Required action: Every line below containing the word "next" should be found and copied.
━━━━━━━━━━━━━━━━
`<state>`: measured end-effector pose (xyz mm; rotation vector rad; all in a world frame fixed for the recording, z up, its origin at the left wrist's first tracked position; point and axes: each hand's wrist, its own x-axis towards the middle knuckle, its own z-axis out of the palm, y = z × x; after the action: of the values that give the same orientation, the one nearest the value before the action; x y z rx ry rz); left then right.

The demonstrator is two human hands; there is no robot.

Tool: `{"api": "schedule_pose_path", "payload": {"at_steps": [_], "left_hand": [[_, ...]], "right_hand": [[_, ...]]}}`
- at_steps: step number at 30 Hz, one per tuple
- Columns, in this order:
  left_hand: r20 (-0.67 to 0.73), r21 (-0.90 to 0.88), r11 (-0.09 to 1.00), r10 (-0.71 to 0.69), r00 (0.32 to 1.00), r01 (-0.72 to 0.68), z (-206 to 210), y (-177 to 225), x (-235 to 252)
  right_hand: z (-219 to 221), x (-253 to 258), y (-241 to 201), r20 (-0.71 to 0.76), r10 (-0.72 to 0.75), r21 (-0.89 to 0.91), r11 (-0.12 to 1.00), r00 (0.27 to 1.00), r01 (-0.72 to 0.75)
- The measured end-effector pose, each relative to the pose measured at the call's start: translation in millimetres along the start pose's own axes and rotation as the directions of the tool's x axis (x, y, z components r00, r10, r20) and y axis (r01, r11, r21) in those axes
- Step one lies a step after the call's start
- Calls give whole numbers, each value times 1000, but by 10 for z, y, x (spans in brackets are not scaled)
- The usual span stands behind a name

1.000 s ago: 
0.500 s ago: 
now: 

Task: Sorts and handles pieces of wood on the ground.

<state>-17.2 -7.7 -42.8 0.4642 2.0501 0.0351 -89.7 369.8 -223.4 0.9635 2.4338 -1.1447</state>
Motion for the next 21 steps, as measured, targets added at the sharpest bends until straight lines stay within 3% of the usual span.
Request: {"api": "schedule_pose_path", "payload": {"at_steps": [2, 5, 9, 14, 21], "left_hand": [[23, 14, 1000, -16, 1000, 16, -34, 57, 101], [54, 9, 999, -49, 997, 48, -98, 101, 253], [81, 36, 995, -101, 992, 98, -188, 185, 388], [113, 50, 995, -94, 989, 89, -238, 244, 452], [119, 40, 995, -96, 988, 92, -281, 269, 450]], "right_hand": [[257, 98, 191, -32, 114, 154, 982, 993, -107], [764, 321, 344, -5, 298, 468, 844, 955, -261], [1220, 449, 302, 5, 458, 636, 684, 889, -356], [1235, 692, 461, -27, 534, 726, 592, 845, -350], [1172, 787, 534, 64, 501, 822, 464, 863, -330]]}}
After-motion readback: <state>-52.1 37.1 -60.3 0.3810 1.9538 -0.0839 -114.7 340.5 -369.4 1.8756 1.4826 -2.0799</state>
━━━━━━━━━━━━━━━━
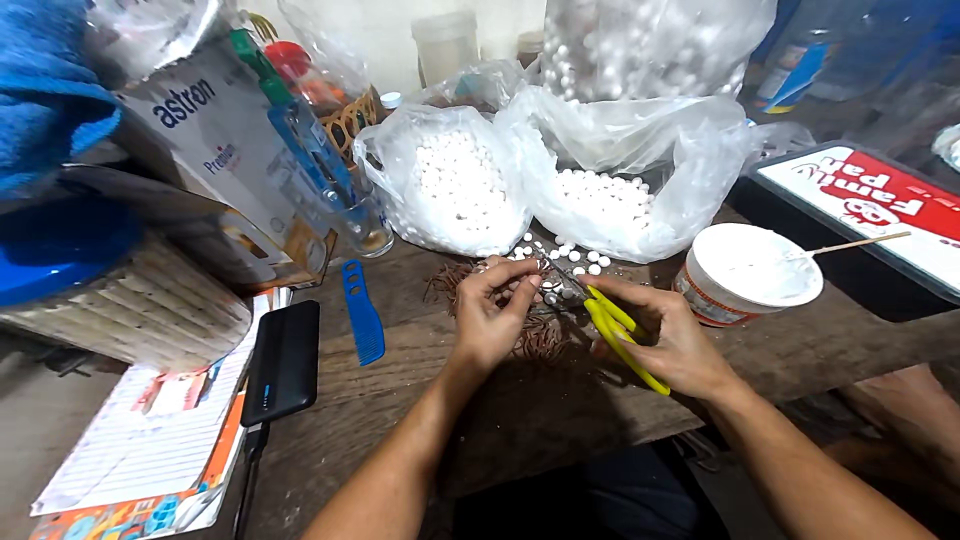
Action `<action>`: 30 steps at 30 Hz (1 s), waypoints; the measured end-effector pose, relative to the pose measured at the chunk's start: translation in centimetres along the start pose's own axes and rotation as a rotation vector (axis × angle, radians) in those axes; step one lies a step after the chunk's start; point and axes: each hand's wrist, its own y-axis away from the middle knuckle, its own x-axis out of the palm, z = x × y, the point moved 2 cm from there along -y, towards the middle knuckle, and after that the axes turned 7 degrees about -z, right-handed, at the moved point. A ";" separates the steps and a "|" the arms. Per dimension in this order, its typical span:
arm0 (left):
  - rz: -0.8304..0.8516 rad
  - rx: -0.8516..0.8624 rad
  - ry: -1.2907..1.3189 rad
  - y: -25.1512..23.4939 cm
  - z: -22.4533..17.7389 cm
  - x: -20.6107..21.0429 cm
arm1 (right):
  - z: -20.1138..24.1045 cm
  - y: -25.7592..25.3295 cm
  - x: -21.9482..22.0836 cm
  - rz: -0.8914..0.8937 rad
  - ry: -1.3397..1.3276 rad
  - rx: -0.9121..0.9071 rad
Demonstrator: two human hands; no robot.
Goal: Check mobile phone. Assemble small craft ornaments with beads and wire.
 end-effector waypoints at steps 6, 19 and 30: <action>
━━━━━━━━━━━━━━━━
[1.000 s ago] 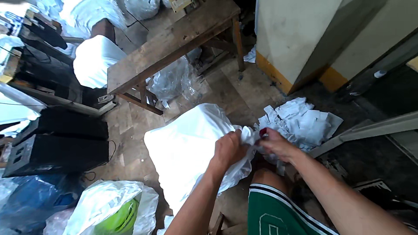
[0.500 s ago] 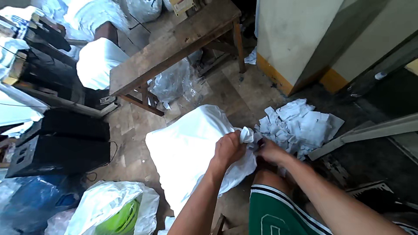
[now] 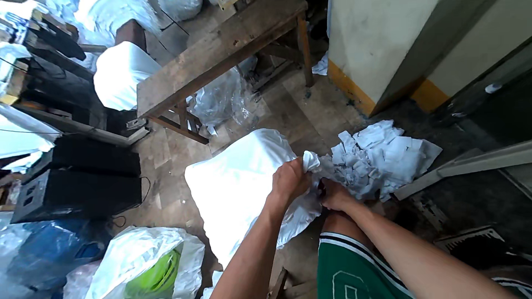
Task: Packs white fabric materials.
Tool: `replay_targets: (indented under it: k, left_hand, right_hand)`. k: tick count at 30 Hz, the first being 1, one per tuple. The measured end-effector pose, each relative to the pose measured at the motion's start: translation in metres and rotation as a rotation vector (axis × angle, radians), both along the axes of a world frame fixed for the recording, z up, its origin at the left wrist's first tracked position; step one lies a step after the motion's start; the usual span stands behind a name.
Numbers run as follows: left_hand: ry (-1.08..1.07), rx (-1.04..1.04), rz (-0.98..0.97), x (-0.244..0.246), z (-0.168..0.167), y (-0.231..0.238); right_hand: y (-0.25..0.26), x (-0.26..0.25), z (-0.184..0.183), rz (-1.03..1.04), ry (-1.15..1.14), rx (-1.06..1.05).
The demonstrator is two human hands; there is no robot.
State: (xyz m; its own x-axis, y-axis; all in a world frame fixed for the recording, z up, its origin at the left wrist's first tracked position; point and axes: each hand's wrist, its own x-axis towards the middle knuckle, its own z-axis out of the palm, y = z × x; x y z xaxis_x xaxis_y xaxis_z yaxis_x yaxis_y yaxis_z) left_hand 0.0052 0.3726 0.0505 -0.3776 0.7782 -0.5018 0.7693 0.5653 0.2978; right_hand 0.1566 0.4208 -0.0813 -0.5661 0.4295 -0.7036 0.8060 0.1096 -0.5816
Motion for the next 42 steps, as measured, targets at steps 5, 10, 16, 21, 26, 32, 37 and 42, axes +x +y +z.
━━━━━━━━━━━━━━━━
Result of the exercise:
Motion for the next 21 steps, as measured, targets added at the sharpest bends until straight lines stay within 3% of the usual span.
Motion for the next 42 steps, as measured, targets at steps 5, 10, 16, 21, 26, 32, 37 and 42, axes +x +y +z.

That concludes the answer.